「配られたカードを持ち続ける必要はない」
チェルノブイリの北に位置するベラルーシのホメリという街で生まれたメリニコヴァは、先天的に障がいを抱えた子供たちに囲まれて育った。自身も病気を抱えていた彼女は、大人になったら自分でその治療法を見つけ出すことを決意する。メリニコヴァはノボシビルスク州立大学(NSU)で細胞学と遺伝学を学び、最終的に分子生物学の博士号を取得した。その後もNSUのバイオテクノロジーおよびウイルス学の研究室に籍を置き、基礎臨床免疫学研究所と共同で、自身の病気も含めた様々な病原体や神経障害の治療法の研究に従事した。メリニコヴァの自立駆動型モノマーモーターに関する画期的な研究により、医療科学と軍事技術は現在も進化を続けている。彼女の研究はスペツナズのオペレーターらを有害物質から救い、その功績をもとに名誉勲章を授与された彼女は、それをきっかけに新たな可能性に目を向けた。彼女は軍に入隊し、スペツナズのCBRNスペシャリストとなった。テロ対策ユニットとの合同演習において、メリニコヴァは化学兵器の専門家として突出した活躍を見せた
レラ・“Finka”・メリニコヴァは行動的な人間だが、その慢性的な病気によって過去の報告書では目立った存在として認知されていない。これは非常に残念なことだ。彼女が初めて面談のためにコーヒーとクロワッサンを持って私のオフィスに入って来たとき、その溢れんばかりのエネルギーが部屋中を駆け巡るのを肌で感じた
メリニコヴァは自身の病気について話したがらないが、本人が頭の中で常にそれを意識していることは明らかだ。彼女のフィットネストラッカーは定期的にリマインダーを通知し、水筒の水は常に満杯にしている。あまり長く座り続けたり、立ち続けることも好まない。彼女は常に計算をした上で行動している。決して落ち着きがないわけではない。ただ、その体を守るために細心の注意を払い続けているのだ[…]

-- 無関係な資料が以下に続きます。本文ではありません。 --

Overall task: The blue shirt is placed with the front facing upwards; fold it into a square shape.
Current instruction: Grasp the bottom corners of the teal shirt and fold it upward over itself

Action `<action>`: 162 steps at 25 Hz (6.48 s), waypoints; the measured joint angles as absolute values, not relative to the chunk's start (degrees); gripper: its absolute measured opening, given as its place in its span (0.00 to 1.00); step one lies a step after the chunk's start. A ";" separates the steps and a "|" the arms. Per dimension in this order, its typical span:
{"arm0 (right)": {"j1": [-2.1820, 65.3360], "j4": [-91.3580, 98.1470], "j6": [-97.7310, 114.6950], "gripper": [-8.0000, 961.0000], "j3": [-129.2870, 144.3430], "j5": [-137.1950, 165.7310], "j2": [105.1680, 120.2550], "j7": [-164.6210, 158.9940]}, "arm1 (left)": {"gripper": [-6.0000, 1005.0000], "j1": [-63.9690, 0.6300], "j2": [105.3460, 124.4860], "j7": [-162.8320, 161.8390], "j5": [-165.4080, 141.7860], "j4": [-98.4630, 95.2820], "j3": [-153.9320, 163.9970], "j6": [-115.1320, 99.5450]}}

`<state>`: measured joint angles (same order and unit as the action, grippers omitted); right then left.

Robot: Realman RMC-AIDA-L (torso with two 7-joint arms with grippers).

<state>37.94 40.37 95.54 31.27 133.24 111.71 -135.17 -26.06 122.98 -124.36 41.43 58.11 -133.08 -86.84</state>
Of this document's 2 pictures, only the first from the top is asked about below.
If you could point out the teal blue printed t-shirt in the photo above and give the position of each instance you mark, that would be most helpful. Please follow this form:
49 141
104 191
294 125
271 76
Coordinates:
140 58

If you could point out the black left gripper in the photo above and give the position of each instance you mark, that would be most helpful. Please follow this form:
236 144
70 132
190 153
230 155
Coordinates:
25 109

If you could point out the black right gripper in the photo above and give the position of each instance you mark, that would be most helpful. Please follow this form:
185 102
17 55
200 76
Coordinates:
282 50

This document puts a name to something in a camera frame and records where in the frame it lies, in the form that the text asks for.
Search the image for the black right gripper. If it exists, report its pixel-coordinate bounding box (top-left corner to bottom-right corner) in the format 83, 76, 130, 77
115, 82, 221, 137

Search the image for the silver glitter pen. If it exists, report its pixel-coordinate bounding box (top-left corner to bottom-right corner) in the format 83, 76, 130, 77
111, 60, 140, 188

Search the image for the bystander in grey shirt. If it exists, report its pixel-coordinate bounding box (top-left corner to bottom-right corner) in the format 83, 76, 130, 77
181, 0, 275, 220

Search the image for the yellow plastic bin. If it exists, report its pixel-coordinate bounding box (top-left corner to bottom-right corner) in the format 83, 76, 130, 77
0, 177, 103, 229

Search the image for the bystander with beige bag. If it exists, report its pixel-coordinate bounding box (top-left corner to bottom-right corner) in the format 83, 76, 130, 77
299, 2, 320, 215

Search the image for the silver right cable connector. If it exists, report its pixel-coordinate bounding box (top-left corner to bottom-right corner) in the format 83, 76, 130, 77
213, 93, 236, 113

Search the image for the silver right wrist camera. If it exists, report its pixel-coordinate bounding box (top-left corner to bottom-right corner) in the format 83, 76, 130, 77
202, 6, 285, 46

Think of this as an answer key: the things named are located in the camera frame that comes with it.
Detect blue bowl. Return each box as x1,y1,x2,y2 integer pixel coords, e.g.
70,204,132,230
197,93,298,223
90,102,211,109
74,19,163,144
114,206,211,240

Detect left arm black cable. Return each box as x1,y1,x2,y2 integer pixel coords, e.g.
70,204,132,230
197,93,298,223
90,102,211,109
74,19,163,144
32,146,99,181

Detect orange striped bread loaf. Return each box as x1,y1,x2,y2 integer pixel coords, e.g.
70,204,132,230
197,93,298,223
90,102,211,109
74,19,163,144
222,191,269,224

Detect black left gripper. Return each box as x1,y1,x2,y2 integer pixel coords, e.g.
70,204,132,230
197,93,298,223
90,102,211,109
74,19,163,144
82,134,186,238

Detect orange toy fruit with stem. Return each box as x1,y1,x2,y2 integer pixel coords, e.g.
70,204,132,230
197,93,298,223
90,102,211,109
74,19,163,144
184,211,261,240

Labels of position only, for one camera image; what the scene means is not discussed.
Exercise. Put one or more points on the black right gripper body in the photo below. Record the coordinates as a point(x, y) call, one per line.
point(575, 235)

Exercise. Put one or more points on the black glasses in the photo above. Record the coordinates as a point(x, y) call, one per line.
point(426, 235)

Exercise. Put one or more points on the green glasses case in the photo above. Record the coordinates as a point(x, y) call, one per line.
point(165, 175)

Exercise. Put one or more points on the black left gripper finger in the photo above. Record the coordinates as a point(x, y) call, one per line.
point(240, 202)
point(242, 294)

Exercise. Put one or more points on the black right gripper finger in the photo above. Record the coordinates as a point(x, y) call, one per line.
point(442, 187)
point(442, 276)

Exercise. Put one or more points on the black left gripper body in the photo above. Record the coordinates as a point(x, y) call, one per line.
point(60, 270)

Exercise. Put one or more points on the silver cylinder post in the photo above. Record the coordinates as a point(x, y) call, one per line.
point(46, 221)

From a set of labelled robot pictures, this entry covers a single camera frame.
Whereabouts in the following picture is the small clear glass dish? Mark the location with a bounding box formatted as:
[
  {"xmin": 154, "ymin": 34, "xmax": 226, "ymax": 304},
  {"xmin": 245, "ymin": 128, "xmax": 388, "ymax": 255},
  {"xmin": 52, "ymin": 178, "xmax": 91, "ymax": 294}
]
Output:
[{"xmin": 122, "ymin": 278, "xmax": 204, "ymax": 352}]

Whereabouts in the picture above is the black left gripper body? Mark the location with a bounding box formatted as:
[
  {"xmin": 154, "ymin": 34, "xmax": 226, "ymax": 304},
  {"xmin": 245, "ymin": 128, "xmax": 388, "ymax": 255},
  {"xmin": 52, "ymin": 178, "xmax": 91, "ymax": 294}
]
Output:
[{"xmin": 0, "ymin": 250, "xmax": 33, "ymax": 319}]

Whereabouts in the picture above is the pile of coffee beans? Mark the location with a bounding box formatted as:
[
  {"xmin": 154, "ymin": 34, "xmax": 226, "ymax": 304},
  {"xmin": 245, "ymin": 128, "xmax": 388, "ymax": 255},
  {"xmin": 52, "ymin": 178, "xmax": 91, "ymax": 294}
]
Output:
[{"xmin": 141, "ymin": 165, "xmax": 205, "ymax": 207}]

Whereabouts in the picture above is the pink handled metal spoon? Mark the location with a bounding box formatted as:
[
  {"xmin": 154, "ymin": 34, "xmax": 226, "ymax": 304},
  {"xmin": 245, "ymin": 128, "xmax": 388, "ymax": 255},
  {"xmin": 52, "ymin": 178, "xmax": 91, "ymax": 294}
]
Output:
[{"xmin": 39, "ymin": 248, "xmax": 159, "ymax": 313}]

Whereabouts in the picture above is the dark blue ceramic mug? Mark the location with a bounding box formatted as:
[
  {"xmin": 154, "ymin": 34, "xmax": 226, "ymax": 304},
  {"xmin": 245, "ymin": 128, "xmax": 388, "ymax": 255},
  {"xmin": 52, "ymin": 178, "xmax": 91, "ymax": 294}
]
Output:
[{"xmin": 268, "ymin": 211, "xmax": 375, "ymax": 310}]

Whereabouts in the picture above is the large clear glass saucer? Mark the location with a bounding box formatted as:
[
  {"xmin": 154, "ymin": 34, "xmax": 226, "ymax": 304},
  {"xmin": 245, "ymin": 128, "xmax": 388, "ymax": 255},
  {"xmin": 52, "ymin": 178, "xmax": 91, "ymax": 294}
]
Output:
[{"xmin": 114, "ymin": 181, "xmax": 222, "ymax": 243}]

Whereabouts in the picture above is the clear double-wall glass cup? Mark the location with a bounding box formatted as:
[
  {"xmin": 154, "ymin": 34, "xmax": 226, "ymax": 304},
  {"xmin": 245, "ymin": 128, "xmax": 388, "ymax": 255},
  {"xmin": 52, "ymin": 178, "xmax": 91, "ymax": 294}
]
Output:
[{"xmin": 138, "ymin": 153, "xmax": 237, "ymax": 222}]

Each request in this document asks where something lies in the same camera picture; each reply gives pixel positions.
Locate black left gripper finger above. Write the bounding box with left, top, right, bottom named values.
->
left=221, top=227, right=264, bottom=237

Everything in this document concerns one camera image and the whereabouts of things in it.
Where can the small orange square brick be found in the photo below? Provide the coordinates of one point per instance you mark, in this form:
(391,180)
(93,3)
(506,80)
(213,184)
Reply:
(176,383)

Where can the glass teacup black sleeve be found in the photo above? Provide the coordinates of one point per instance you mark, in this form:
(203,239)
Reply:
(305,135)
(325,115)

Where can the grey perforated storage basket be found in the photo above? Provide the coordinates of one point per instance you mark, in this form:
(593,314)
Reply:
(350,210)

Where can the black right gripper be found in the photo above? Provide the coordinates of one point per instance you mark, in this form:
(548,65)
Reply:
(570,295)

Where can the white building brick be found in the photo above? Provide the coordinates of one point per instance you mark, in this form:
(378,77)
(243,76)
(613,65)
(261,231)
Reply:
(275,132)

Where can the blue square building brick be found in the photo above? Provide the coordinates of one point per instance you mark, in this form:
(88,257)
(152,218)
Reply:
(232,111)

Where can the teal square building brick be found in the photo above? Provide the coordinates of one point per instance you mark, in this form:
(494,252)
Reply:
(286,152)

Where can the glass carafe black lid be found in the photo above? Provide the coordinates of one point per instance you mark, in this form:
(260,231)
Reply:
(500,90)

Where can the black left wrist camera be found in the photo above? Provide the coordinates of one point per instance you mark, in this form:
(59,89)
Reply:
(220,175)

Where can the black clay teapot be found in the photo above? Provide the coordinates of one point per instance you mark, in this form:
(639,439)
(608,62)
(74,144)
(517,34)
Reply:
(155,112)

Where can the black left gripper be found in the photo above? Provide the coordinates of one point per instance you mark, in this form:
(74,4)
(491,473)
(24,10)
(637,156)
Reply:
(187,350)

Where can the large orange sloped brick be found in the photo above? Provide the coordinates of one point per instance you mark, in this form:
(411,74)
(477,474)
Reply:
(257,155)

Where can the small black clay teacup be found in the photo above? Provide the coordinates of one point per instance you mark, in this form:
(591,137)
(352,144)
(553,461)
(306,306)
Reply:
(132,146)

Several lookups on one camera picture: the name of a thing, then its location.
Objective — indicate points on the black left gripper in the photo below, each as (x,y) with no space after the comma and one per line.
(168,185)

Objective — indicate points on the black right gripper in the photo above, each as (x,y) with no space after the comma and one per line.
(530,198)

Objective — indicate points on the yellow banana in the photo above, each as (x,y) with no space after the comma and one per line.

健康管理をしっかり行ったからこそ、メリニコヴァは今ここにいる。彼女はそのプロセス(あるいは儀式と言ってもいい)によって、高度な身体能力と精神バランスをものにした。全くもって正しいアプローチであり、彼女もそれでうまくやっている。だが私が懸念しているのは、その注意深い秩序に混乱が生じた際にも正しく対応できるのか、という点だ。儀式的なコンセプトは保持しつつも、そこにもう少しだけ幅を持たせたほうがいいのではないかと考えている[…]
病気との切っても切れない関係により、メリニコヴァは障がいや不能が個人のアイデンティティに与える影響について独自の考えを持っている。彼女の研究は、自身の覚悟だけでなく、その罪悪感も原動力としている。彼女は全員を助けられないことを知っている。これは彼女の精神状態を保つためにも、決して忘れてはならない事実だ。結局のところ、私たちは誰もがただの人間なのだ[…]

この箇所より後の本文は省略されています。